**Task objective:** Using the data below, gather each line that includes the word "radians".

**Stored data:**
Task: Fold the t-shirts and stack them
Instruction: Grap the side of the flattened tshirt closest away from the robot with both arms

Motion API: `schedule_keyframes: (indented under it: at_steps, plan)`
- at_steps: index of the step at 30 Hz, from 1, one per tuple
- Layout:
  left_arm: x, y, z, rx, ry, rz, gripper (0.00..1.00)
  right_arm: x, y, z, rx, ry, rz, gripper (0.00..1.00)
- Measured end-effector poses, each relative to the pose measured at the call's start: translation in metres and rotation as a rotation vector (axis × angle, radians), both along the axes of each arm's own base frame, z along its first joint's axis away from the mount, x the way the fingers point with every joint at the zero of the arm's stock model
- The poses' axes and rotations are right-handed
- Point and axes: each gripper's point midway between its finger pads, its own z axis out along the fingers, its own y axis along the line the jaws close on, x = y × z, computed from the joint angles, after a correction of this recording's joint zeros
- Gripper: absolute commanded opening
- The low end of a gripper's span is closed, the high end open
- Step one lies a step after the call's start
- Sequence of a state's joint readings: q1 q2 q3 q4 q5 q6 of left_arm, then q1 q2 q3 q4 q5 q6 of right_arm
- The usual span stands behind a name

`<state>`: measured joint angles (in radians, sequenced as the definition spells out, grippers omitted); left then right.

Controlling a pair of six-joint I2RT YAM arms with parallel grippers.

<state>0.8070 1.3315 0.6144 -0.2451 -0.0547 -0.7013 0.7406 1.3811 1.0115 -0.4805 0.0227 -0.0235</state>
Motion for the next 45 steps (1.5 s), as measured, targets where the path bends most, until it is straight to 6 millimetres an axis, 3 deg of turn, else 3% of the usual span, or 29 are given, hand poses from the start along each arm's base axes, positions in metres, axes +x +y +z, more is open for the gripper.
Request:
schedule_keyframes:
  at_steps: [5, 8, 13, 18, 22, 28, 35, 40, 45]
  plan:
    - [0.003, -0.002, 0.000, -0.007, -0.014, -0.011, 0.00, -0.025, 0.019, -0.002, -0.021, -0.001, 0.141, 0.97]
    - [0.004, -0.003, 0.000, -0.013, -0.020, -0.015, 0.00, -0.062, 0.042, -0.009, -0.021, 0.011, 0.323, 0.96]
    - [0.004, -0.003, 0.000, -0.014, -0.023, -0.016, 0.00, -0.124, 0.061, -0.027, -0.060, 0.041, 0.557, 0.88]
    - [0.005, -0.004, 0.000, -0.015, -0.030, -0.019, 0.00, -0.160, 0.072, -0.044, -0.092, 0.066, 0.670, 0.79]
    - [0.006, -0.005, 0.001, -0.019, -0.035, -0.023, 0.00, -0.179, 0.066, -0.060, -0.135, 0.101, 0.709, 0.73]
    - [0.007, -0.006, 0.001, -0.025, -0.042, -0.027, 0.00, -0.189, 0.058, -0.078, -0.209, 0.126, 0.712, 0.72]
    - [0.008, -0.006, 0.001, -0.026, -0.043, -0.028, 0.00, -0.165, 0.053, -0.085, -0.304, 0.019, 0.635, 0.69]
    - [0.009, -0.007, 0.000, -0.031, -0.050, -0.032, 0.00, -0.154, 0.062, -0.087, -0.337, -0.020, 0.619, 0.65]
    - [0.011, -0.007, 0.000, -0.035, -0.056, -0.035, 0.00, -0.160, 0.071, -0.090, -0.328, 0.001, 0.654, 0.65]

**Exercise solution:**
- Measured end-effector poses, each relative to the pose measured at the call's start: translation in metres and rotation as a rotation vector (axis × angle, radians), both along the axes of each arm's own base frame, z along its first joint's axis away from the mount, x the way the fingers point with every joint at the zero of the arm's stock model
`<state>`: measured joint angles (in radians, sequenced as the definition spells out, grippers omitted); left then right.

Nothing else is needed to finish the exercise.